If the FDA eventually gives the green light, the “investigative” drug will then enter three phases of clinical trials: 1) Phase 1 employs a group of 20-80 healthy volunteers. This test’s end goal is to establish a drug’s safety and profile. Phase 1 normally takes one year to achieve the data necessary to advance to the next phase; 2) Phase 2 consists of a larger group, 100-300 patient volunteers, to assess the drug’s effectiveness, and lasts about two (2) years; and 3) Phase 3, the final phase, involves involved a much larger test group, 1000-3000 patients, located in clinics and hospitals who are monitored carefully to determine effectiveness and identify any adverse reactions. This process takes an additional three (3) years.). Upon completion of the three phases, the company then submits an application to the FDA for approval, a process that can take an additional two and a half years. After final FDA approval, the drug enters the commercial market and becomes available for physicians to prescribe. At this stage, the drug company is charged with ongoing testing and must continue to report any incidents revealing adverse reactions discovered, and other clinical data the drug company collects, to the FDA.

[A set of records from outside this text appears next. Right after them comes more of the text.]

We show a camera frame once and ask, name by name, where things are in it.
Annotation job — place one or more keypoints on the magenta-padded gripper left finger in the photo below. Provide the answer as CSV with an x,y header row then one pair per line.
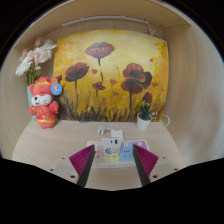
x,y
81,160

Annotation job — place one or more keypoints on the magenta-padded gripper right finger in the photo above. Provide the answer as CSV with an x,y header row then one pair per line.
x,y
146,160

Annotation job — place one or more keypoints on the white charger block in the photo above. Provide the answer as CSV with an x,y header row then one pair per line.
x,y
111,146

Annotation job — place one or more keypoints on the pastel multicolour power strip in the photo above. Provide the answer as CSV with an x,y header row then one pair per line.
x,y
126,155

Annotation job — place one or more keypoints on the white plug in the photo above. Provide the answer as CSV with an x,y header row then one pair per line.
x,y
102,129

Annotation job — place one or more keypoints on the small plant in white pot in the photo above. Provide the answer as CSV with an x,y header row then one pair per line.
x,y
144,121

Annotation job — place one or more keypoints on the white power adapter block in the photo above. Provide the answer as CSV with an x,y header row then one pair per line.
x,y
117,134

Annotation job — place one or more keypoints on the red plush toy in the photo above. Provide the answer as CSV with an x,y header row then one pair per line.
x,y
45,110

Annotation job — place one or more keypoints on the yellow poppy flower painting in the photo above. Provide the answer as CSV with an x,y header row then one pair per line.
x,y
113,66

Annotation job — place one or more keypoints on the pink and white flower bouquet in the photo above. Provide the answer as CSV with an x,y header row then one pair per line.
x,y
35,56

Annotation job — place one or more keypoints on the white light bar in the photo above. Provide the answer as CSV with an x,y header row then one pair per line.
x,y
103,20

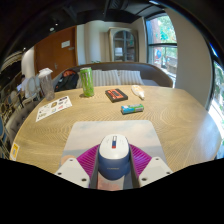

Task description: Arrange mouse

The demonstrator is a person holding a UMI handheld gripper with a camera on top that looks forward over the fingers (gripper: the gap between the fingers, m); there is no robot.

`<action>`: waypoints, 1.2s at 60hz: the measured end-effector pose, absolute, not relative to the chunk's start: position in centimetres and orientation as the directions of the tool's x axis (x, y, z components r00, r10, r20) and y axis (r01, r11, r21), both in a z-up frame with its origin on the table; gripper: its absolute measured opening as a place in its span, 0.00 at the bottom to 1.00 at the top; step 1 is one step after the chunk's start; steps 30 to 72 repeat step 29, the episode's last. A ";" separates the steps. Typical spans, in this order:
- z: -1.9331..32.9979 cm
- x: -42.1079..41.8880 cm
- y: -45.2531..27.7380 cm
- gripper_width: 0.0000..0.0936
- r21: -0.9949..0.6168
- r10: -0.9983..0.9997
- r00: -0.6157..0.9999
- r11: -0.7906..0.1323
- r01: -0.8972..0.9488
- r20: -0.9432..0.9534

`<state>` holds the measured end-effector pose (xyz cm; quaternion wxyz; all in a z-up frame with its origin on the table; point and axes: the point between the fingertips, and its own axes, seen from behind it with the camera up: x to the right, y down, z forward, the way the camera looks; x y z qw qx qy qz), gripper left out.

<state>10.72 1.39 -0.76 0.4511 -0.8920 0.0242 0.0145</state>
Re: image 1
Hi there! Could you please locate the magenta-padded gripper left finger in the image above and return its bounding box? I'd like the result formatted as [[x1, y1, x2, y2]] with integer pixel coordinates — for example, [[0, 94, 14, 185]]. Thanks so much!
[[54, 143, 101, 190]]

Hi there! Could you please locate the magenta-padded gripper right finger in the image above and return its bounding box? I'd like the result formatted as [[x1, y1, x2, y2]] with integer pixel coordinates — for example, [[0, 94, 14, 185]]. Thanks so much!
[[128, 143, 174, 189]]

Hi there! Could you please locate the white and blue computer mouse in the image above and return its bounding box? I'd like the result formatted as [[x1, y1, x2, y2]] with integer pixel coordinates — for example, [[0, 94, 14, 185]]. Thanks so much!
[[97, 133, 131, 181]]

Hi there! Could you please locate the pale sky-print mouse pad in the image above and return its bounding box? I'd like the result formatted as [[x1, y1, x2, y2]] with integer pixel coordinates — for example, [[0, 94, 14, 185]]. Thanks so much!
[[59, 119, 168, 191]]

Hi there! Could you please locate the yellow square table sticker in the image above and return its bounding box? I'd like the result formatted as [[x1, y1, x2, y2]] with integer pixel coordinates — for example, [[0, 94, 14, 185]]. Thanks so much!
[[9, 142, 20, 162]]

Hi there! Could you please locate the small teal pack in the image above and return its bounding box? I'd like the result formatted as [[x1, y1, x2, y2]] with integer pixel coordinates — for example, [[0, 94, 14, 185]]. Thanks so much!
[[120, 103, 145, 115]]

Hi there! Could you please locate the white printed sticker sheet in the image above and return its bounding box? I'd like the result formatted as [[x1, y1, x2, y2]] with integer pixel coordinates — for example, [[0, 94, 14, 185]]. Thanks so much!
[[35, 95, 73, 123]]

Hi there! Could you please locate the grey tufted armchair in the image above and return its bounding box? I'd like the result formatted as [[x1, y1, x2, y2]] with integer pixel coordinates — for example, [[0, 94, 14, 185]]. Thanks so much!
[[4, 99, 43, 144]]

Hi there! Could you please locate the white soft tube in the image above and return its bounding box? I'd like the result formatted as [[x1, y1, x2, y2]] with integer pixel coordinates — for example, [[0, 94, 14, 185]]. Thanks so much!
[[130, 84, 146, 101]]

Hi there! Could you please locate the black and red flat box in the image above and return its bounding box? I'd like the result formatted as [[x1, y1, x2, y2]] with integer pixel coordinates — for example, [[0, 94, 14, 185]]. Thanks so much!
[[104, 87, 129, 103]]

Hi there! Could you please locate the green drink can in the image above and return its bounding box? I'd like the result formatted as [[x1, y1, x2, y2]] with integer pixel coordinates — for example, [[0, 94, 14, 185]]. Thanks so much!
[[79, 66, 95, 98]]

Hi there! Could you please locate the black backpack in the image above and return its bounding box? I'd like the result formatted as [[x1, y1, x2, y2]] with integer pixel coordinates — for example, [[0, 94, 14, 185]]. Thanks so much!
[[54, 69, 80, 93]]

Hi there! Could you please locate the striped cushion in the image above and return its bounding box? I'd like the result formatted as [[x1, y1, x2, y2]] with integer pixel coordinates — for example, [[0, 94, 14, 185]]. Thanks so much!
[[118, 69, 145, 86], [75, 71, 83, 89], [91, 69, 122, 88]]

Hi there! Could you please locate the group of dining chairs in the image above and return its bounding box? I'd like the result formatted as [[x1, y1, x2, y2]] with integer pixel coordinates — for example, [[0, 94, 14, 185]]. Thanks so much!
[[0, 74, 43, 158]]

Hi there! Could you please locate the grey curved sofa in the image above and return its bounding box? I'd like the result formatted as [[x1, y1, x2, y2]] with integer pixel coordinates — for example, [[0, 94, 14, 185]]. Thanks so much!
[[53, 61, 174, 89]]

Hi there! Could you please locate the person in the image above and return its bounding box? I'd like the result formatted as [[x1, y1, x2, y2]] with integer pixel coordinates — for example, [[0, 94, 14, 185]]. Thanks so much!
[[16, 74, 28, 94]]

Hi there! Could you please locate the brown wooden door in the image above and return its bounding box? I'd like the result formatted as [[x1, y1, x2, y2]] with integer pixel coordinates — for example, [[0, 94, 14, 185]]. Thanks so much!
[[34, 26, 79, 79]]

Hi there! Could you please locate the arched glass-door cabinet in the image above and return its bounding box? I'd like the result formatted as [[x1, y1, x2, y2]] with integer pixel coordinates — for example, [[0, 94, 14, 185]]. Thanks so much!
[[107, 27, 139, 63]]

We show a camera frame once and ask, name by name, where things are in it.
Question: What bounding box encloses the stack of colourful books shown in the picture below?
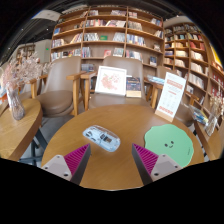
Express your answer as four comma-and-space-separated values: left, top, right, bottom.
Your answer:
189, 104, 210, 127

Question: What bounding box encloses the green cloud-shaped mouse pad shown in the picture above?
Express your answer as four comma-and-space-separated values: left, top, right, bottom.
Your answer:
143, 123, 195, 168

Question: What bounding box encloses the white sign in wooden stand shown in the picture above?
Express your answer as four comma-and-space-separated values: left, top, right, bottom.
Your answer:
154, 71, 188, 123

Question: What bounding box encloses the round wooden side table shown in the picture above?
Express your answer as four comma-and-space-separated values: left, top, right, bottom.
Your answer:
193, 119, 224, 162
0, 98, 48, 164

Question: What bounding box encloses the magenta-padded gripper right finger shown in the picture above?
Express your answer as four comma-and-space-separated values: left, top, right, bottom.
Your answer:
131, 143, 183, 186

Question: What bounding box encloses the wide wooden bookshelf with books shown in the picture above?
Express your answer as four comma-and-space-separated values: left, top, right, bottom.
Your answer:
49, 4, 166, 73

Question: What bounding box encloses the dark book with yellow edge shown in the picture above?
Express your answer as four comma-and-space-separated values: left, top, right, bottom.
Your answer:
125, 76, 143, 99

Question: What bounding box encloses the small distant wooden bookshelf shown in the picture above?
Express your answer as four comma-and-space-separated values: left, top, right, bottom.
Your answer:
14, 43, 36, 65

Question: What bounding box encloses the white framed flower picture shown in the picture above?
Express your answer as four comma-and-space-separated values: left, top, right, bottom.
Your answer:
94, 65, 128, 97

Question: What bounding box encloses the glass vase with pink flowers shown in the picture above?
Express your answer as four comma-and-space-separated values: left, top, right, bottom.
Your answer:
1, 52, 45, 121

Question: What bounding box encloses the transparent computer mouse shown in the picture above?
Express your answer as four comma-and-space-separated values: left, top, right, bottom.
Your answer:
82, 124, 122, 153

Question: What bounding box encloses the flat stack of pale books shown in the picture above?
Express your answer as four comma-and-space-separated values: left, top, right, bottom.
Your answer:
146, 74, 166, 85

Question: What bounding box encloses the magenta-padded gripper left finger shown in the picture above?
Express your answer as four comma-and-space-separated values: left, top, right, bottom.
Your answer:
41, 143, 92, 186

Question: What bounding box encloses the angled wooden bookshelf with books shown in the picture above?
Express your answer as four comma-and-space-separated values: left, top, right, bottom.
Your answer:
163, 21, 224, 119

While the testing process described above seems complete and comprehensive it is significant to note that the majority of the testing activities are conducted under the exclusive direction and control of the pharmaceutical manufacturer itself. Some critics of this arrangement have suggested that the drug companies, in an effort to promote their own self-interest for profit and getting their product to the market in as short a time period as possible, may take shortcuts at the expense of potential consumers to have a drug approved and placed into the stream of commerce.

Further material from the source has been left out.